According to Kieren Lovell, Head of Computer Emergency Response Team at the University of Cambridge, it is all about understanding how threat actors compose intelligence profiles.
“The interesting point to note here is that no matter what tools, firewalls and level of encryption you have, the weak point in most intrusions is the human. One of the things employees and individuals should do is to learn how to effectively search for their own footprint to see what comes up on the internet. To drill down and find what's out there about you… There is an awful lot of information about all of us on social media and on search engines.
“We need to remember that a 30-year-old today was 16 around the time that MySpace was popular. We know that MySpace profiles are notoriously difficult to delete as well as the ones on AOL and MSN, if someone gains access to this information, then they can really start to develop a profile.
“Once they have the basic information, they can go on sites and although the password would have been a strong one, a person could just click on the ‘Forgot password’ link and because most people use their mum’s maiden name, cross-pollinate information from Facebook and just reset your password. It can be that easy.

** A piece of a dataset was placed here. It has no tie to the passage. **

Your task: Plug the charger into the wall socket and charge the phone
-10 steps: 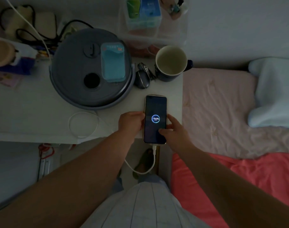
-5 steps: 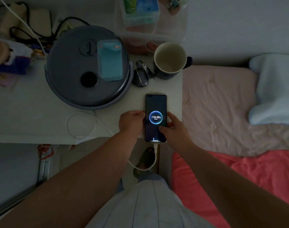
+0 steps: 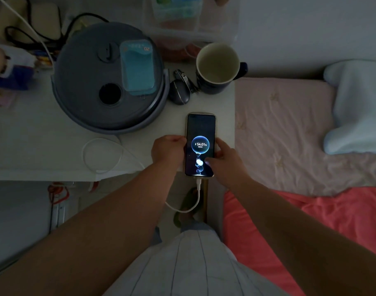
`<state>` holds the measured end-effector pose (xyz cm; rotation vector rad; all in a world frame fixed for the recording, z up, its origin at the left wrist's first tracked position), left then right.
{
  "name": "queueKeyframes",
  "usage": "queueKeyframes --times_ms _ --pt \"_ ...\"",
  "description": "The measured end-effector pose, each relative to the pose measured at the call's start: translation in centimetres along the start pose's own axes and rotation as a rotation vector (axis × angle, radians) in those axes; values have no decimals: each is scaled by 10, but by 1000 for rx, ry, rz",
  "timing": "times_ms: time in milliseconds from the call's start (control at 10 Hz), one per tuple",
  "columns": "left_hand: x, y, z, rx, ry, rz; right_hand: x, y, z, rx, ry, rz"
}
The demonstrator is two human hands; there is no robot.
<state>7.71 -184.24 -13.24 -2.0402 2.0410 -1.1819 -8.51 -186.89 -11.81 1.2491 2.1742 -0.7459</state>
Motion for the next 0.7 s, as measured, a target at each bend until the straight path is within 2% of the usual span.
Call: queueKeyframes --times_ms 200,400,500,700 --pt "-3 2 5 6 25 4 1 3 0 12 -9 -17" --pt "-5 1 5 -63 67 -48 -1 2 -6 39 1 13" --pt "-8 -3 -3 -131 63 -109 -1 0 -19 96 25 38" --pt "-16 -29 -13 -176 106 -35 -4 -1 -56 222 46 210"
Point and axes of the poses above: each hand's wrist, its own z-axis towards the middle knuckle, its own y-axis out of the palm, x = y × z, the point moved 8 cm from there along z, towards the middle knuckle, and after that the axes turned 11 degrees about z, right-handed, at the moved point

“When it comes to businesses, people should be made more aware of the security of the transmission mode. What people don’t know is that email is as secure as sending a postcard via snailmail. While gmail to gmail is secure, gmail to University of Cambridge email is transmitted along in plain language. So it is very easy for email to be intercepted along the way. We see a lot of instances where, a copy of a PDF has been tampered with and malicious actors have changed the details on it, if they change the bank details and send it through, there is a serious possibility that money will end up in incorrect accounts.
“To get to this stage, it would have taken months earlier but these days, 2-3 hours of hard work should reap results.

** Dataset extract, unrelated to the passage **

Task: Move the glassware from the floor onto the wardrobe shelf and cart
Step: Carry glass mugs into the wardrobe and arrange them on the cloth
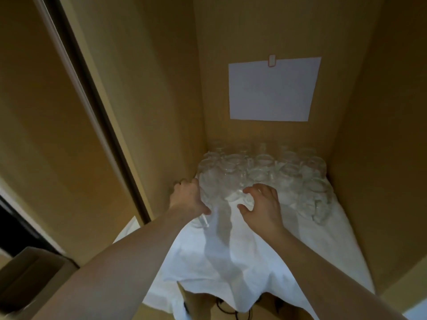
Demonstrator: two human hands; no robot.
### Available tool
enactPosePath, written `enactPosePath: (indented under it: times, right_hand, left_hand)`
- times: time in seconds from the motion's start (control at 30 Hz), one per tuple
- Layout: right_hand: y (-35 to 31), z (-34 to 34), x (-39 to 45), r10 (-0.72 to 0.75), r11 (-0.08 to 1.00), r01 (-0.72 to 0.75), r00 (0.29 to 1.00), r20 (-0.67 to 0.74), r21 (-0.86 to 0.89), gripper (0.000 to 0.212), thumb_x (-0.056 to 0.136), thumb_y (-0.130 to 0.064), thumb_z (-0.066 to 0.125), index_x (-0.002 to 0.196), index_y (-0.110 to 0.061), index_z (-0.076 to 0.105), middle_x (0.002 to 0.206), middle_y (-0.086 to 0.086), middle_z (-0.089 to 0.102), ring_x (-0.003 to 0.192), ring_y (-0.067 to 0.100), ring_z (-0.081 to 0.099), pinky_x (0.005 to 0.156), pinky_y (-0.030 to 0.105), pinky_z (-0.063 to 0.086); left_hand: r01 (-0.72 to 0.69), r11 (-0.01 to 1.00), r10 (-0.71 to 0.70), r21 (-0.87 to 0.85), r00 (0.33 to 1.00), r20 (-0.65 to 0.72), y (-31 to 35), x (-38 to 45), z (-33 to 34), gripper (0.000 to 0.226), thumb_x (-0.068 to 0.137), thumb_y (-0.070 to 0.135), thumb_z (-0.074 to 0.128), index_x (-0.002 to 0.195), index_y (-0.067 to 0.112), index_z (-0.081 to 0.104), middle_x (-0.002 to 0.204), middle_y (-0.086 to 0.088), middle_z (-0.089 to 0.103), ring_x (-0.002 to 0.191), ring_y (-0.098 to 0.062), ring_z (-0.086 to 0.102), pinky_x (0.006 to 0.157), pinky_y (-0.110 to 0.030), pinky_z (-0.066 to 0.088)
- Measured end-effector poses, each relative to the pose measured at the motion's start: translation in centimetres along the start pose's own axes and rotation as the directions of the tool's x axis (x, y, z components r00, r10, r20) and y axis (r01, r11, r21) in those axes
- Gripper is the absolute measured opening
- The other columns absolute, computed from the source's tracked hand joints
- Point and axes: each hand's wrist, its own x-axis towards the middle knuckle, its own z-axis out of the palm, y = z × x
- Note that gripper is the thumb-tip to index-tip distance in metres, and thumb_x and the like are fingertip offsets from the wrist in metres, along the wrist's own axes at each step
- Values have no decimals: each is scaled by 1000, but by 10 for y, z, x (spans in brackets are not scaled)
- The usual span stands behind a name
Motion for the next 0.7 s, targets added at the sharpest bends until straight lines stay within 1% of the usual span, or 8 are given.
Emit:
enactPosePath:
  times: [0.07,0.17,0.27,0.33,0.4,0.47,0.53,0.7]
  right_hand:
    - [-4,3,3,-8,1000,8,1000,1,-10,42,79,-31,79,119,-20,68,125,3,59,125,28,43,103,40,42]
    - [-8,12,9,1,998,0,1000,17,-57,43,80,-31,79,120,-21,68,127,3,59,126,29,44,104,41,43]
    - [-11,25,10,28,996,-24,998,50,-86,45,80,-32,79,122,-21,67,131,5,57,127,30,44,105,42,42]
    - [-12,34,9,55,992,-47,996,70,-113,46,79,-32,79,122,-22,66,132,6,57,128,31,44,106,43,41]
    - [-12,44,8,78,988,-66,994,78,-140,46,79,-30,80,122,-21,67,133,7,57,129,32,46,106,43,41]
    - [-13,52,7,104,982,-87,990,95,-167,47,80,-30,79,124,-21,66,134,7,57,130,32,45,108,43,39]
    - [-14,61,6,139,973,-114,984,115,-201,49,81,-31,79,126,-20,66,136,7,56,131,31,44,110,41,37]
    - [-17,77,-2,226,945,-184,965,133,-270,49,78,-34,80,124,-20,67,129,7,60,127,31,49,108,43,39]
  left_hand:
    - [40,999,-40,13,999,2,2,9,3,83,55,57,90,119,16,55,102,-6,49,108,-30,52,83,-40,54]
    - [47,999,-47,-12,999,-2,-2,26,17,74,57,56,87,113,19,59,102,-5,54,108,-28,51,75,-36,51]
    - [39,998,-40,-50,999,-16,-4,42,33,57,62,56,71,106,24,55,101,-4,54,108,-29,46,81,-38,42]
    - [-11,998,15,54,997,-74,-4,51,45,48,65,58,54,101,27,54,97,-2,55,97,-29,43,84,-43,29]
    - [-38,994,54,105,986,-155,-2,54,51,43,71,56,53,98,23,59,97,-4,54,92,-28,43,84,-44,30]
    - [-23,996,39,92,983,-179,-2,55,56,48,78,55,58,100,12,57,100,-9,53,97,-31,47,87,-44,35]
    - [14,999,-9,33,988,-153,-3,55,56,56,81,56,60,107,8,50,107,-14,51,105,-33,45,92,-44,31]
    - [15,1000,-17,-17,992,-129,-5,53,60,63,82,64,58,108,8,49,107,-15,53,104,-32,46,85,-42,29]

“The worst thing for organisations to do is to make things so secure that nobody can work. It is a happy medium that you need. There is a growing need to be aware of what’s going on- check against your own company and also with PR, it is interesting that most people don't realise these things. The easiest example is metadata on photos that you upload to the internet. While social media channels usually wipe this data, blogs and websites don't, so you can just download someone’s photo off Google and run an image search for the picture to see a list of everyone they have ever interacted with online.
“This gets interesting because if I go to an event and use public wifi, people will immediately know that I was at a particular conference and get all the details associated with it. This kind of data can be used for business espionage.

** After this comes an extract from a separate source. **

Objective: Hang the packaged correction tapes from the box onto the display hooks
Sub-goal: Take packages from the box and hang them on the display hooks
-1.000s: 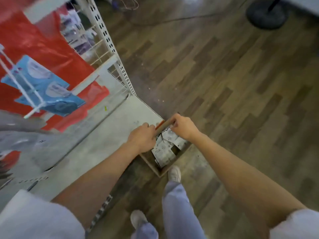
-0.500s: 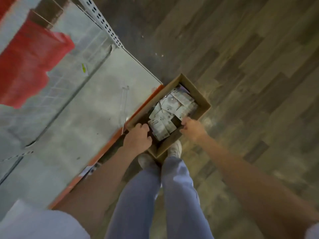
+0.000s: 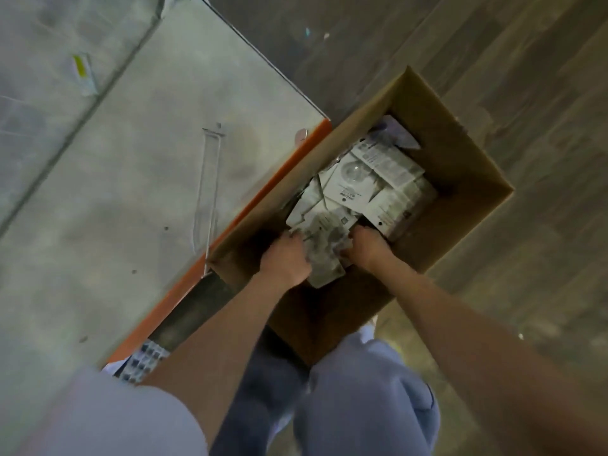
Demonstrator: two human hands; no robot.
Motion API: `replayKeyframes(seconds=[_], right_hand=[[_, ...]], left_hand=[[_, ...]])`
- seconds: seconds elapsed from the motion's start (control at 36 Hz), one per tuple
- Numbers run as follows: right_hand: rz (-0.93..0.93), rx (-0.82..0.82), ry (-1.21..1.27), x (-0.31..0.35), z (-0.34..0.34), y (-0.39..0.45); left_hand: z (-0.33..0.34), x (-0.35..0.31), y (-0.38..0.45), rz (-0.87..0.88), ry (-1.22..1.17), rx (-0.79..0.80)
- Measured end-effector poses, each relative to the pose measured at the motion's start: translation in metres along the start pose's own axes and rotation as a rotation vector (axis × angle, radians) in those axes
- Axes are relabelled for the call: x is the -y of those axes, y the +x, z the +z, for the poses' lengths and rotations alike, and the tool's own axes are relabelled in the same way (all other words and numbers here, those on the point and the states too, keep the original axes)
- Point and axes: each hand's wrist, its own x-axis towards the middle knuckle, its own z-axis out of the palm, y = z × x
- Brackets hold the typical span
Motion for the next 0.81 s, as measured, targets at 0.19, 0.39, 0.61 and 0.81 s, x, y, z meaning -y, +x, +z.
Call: replayKeyframes(seconds=[0.19,0.39,0.61,0.81], right_hand=[[0.114,0.062,-0.052,0.001,0.045,0.074],[0.193,0.119,0.085,-0.001,0.065,0.094],[-0.024,0.004,0.041,0.005,0.068,0.046],[-0.132,0.085,0.174,0.026,0.023,-0.038]], left_hand=[[0.032,0.017,0.075,-0.083,0.011,0.03],[0.043,0.032,0.101,-0.1,0.034,0.212],[0.032,0.029,0.055,0.001,-0.035,-0.021],[0.003,0.007,-0.021,0.202,-0.006,-0.166]])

“Conferences are interesting because you can find out where people are going, including key contacts, then use those details to hack into the conference wifi. This is why we always stress that free wifi should never be used. You can buy a device called a pineapple on the internet and configure it to say, for instance, ‘free conference wifi for R3’, when people connect to the network, all their data that is being transmitted will get saved onto the hard drive on the pineapple.
“In fact, to those from our university who work away from the office and go to conferences often, we give three pieces of advice:
- Use 4G
- Use company VPN
- If it is not your home/work connection, don’t trust it
Exploring cases where social engineering has compromised processes
“In places like Cambridge, a lot of HR is quite open because you want people to see different things. Not all information is siloed to specific departments. It is this open source intelligence that leads to process hacking. In an organisation with more than 3000 members of staff where numbers can go over 40,000 if you include researchers and students, the situation gets very tricky. It is not unusual to have instances of process hacking where people are sent spurious payment details by changing sort code and account number.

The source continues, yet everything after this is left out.